Work to be completed: Only a slice of the listing below is wanted. Retype the lines from the one containing "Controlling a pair" through the one containing "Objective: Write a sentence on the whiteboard", exactly, both ends included.
§ §
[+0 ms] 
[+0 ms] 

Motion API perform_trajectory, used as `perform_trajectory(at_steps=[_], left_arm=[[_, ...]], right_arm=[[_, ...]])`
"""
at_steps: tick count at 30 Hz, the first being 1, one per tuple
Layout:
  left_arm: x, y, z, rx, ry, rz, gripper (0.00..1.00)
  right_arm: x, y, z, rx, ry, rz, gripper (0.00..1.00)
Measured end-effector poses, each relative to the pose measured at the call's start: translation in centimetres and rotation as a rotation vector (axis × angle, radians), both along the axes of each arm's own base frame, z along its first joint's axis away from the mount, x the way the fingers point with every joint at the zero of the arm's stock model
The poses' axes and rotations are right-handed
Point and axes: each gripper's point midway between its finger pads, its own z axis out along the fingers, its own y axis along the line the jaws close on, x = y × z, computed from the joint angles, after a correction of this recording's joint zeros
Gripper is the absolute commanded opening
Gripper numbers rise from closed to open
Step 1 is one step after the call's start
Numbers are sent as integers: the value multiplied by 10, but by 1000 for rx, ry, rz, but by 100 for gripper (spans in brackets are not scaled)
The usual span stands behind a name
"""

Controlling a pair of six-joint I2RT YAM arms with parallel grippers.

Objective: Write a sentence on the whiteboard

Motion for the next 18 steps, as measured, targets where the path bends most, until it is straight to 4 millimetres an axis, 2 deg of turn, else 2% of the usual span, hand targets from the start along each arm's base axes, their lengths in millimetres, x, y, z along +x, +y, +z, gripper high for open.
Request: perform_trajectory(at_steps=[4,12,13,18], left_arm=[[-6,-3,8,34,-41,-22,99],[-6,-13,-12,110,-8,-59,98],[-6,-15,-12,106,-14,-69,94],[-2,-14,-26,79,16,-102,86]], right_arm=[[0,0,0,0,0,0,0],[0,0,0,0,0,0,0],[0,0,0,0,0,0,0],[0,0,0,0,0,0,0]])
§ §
Answer for the task:
Controlling a pair of six-joint I2RT YAM arms with parallel grippers.

Objective: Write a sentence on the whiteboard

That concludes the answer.